Stored items:
───

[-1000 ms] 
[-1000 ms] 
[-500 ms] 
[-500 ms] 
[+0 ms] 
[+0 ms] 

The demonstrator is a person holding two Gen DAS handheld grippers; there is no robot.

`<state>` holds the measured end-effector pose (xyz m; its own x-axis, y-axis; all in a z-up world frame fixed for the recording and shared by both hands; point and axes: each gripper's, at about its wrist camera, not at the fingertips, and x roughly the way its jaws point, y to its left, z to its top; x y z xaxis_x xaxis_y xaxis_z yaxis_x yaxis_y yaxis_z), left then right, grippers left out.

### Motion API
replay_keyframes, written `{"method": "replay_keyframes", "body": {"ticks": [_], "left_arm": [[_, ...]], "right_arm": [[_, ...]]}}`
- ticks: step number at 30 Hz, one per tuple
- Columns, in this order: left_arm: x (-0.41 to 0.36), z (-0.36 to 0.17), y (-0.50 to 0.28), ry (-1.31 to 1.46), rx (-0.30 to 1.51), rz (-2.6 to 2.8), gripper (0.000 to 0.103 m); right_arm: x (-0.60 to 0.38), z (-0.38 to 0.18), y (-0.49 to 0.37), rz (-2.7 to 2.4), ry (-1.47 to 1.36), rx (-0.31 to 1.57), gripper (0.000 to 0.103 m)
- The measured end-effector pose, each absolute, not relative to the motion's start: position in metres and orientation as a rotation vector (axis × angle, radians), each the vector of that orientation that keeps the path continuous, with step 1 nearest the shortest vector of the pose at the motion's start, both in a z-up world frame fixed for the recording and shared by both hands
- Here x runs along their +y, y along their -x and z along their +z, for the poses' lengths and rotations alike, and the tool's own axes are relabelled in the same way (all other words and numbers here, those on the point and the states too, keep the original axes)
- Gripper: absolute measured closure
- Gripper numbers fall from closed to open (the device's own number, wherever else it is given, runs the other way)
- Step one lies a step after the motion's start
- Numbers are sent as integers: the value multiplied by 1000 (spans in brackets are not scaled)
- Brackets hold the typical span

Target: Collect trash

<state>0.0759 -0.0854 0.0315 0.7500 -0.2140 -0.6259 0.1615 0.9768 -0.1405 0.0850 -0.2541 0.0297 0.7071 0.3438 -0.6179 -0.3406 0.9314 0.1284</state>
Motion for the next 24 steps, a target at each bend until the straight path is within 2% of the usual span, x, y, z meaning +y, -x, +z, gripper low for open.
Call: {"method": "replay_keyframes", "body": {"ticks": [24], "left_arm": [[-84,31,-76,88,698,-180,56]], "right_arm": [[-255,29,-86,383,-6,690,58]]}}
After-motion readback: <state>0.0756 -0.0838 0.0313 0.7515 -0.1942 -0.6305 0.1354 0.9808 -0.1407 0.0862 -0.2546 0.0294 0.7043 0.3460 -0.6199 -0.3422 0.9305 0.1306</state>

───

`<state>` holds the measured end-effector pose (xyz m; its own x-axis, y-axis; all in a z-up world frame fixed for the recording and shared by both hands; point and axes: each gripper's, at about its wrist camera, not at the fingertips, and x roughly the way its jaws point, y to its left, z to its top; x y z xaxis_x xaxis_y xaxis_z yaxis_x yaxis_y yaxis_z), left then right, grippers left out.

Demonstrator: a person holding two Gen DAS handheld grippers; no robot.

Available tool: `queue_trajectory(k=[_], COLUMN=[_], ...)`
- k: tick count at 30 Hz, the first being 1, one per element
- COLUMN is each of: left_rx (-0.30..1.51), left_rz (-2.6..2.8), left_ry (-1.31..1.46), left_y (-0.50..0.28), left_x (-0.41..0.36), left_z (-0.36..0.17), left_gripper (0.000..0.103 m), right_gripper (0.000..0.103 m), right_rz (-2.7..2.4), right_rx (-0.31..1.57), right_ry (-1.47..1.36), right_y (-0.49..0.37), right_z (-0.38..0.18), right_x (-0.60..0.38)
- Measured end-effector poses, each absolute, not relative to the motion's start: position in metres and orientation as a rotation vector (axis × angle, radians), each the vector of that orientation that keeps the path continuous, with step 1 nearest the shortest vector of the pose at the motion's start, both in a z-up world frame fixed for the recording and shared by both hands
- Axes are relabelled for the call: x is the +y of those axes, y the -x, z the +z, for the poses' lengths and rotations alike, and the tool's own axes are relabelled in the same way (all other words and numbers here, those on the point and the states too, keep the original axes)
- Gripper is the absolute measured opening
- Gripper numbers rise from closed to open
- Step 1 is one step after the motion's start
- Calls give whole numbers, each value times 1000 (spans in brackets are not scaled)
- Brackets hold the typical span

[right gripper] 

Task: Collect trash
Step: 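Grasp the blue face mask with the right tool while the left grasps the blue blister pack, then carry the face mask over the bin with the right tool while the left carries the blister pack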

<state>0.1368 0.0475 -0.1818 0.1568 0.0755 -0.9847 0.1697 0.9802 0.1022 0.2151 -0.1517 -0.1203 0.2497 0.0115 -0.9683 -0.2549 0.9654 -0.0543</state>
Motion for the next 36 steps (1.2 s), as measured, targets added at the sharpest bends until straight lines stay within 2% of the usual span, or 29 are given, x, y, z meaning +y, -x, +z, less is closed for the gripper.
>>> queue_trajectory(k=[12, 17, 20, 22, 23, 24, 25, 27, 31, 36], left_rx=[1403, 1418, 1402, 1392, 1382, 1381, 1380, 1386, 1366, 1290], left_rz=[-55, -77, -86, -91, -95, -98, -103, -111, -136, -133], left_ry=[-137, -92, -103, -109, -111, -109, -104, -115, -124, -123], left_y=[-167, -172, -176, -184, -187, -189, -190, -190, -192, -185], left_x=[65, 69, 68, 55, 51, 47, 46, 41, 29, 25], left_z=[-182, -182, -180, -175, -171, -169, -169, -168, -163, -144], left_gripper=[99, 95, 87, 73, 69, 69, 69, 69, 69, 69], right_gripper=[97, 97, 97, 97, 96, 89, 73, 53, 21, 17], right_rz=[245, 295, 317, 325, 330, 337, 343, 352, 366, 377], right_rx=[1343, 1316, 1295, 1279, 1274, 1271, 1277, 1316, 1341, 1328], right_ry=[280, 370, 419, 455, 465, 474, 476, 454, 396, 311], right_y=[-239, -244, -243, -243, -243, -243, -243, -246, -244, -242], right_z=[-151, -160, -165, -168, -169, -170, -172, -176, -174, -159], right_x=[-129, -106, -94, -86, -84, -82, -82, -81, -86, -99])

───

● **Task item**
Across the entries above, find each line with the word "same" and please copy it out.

● **Output for this task**
- Here x runs along their +y, y along their -x and z along their +z, for the poses' lengths and rotations alike, and the tool's own axes are relabelled in the same way (all other words and numbers here, those on the point and the states too, keep the original axes)
- Axes are relabelled for the call: x is the +y of those axes, y the -x, z the +z, for the poses' lengths and rotations alike, and the tool's own axes are relabelled in the same way (all other words and numbers here, those on the point and the states too, keep the original axes)

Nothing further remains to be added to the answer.